Ha sido justamente esta mirada –a ratos desmitificadora, a ratos no- la que no ha gustado mucho a Sylvia Beach, hija de Whitman y actual dueña del establecimiento. Según ha comentado el propio Jorge Carrión, La librería más famosa del mundo no se vende en Shakespeare and Company. En sus páginas, Mercer narra incluso de qué forma Beach y su padre –a instancias del propio periodista- se reencuentran después de años sin saber el uno del otro.

Whitman, ese raro filántropo

Whitman, un hombre que jamás pudo entender la idea de intimidad –vivía en la librería, en un pequeño cuarto sin puertas-, es retratado por Jeremy Mercer desde distintas visiones, una de las más interesantes quizás la ideológica. Su relación con el comunismo, que comenzó en la Universidad de Boston, es tratada con la textura testimonial del periodista: “Viviendo con Georges en Shakespeare and Company y leyendo los artículos de Noam Chomsky que me daba, era fácil creer todo lo que me contaba, ver los  inconvenientes del comunismo. Nadie conocía historias por haber vivido bajo el régimen de Ceausescu, y Ablimit no perdía oportunidad de mofarse del gobierno chino (…) George me explicó que jamás se había establecido un comunismo real en ninguna parte”.
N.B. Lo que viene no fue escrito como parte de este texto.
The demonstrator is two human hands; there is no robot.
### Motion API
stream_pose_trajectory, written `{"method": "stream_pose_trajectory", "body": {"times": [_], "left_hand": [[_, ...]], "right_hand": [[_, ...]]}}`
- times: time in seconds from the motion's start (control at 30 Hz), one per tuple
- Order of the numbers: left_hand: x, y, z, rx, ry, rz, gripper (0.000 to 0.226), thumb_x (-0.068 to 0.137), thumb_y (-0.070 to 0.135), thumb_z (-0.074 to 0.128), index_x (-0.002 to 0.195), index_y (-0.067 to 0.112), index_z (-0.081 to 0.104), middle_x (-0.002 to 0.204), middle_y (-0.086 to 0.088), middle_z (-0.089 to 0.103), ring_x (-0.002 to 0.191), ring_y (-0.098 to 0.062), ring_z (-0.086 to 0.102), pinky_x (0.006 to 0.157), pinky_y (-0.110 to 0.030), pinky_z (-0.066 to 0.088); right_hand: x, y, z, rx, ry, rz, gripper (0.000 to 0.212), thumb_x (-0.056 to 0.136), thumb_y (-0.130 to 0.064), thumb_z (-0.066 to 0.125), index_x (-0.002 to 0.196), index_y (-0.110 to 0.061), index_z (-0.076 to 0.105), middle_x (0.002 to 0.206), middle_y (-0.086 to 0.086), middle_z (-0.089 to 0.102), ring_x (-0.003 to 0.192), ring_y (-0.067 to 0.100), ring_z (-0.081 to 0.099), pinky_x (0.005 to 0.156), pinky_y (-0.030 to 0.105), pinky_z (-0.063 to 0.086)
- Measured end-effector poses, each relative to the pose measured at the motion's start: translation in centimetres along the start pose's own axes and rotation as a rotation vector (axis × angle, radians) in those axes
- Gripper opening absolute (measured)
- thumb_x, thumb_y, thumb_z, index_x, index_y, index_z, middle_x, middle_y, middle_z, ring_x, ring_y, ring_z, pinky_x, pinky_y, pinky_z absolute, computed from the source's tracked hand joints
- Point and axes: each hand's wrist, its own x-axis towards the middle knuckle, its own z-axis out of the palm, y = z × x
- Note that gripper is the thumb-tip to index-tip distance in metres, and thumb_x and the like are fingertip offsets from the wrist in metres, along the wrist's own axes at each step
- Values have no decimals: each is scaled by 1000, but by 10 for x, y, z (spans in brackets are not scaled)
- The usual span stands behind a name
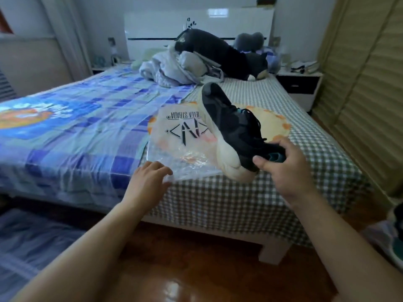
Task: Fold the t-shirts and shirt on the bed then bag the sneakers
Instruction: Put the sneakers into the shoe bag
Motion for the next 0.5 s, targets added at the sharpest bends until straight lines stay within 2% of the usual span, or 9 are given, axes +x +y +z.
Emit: {"method": "stream_pose_trajectory", "body": {"times": [0.1,0.2,0.33,0.4,0.47,0.5], "left_hand": [[4,-3,-5,-92,71,-20,5,87,19,78,92,19,79,93,-2,71,92,-28,63,71,-37,43],[10,-1,-7,-212,85,-98,8,90,17,72,87,20,79,81,6,63,80,-22,61,67,-34,43],[13,5,-8,-285,90,-145,10,94,20,68,89,19,77,82,6,65,76,-14,59,70,-30,40],[16,11,-11,-314,101,-184,12,96,22,66,92,17,76,86,5,67,78,-13,60,73,-29,42],[24,15,-16,-416,94,-296,13,96,25,66,93,17,76,85,10,67,82,-10,61,75,-28,42],[28,16,-20,-499,97,-371,12,95,25,68,91,18,77,83,11,67,84,-9,62,76,-27,42]], "right_hand": [[2,3,3,20,-3,-5,24,86,3,73,88,-15,57,96,2,66,94,18,67,81,37,59],[0,4,4,99,-32,-11,29,85,11,69,87,-15,56,101,-2,68,98,14,68,80,29,58],[-2,6,-2,231,-107,-18,32,86,13,66,87,-18,57,101,-10,72,103,13,69,80,26,58],[-4,7,-10,278,-177,-3,25,80,-6,79,88,-21,61,99,-5,71,104,20,69,81,28,58],[-6,9,-18,333,-244,78,44,59,-35,92,91,-22,65,103,2,72,104,25,70,80,29,59],[-9,11,-23,348,-269,114,54,52,-42,95,93,-21,67,104,3,73,104,27,70,79,29,59]]}}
Resulta complejo aprisionar en ocho párrafos un libro que ofrece al lector tantas interrogantes como hallazgos. Tampoco merece la pena aquí juzgar como bueno o malo –hay veces en que ciertas categorías molestan- un libro cuyo mayor valor no es sólo la textura personal sino también el hecho de que leyéndolo, surge la necesidad de buscar otro libro, y otro, y otro de esta, la librería, que fue Stratford-on-Odéon –Joyce dixit-, también el lugar donde Gregory Corso robaba libros; Lawrence Durrel y Smauel Beckett esquivaban la mugre o Burroughts documentaba con libros de medicina su Naked Lunch.